U.S. Food and Drug Administration (FDA) recalls of medical devices are at historically high levels despite efforts by manufacturers to meet stringent agency requirements to ensure quality and patient safety. A factor in the release of potentially dangerous devices might be the interpretations of nonnormal test data by statistically unsophisticated engineers. The purpose of this study was to test the hypothesis that testing by lot provides a better indicator of true process behavior than process capability indices (PCIs) calculated from the mixed lots that often occur in a typical production situation. The foundations of this research were in the prior work of Bertalanffy, Kane, Shewhart, and Taylor. The research questions examined whether lot traceability allows the decomposition of the combination distribution to allow more accurate calculations of PCIs used to monitor medical device production.
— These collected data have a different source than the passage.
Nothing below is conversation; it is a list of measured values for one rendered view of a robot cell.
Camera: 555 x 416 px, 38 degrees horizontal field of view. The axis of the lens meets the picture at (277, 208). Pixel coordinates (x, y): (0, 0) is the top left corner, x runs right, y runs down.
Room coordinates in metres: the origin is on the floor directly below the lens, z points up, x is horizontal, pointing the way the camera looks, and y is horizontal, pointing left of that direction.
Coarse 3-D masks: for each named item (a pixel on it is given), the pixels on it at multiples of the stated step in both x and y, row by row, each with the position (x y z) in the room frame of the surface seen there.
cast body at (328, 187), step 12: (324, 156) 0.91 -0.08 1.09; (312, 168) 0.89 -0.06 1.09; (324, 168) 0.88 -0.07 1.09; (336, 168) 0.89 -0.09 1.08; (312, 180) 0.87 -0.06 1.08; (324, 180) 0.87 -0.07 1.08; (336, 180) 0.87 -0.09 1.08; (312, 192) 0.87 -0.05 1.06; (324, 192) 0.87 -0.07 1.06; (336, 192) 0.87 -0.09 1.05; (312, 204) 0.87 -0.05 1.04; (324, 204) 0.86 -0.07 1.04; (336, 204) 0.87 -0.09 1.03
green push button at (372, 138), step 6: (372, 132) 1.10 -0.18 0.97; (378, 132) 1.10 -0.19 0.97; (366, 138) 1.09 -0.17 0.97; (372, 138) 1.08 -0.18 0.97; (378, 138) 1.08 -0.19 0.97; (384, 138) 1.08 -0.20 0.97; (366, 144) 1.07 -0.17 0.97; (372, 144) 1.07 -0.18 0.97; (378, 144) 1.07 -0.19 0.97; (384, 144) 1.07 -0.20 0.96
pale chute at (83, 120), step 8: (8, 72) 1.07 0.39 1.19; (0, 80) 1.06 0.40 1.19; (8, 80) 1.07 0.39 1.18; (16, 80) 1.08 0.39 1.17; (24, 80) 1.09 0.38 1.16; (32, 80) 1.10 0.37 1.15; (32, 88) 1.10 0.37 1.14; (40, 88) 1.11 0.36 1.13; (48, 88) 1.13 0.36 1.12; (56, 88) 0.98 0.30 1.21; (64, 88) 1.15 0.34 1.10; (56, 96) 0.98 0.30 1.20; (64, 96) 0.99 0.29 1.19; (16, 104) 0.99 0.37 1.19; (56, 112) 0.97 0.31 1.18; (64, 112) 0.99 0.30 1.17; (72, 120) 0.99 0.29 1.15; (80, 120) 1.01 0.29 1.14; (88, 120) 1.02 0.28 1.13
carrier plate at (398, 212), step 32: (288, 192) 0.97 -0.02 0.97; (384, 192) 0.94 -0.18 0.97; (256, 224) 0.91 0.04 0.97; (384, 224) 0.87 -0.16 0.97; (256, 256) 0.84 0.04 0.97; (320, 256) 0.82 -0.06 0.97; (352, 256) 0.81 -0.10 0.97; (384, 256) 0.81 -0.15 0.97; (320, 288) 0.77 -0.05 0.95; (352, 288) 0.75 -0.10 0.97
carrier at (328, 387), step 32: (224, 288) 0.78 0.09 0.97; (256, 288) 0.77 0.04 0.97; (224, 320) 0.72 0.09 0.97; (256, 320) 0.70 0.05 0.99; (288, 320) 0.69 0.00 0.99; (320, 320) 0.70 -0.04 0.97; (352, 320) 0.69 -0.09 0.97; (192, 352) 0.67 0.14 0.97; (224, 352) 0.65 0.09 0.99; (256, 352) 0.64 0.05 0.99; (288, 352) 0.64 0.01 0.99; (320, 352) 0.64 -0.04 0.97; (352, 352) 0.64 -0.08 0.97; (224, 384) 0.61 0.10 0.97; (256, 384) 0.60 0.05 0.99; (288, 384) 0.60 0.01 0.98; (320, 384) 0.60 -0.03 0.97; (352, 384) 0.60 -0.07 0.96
The study was semiexperimental, using simulated data. While the simulated data were random, the study was a quasiexperimental design because of the control of the simulated data through parameter selection. The results of this study indicate that decomposition does not increase the accuracy of the PCI. The conclusion is that a systems approach using the PCI, additional statistical tools, and expert knowledge could yield more accurate results than could decomposition alone. More accurate results could ensure the production of safer medical devices by correctly identifying noncapable processes (i.e., processes that may not produce required results), while also preventing needless waste of resources and delays in potentially life-savings technology, reaching patients in cases where processes evaluate as noncapable when they are actually capable.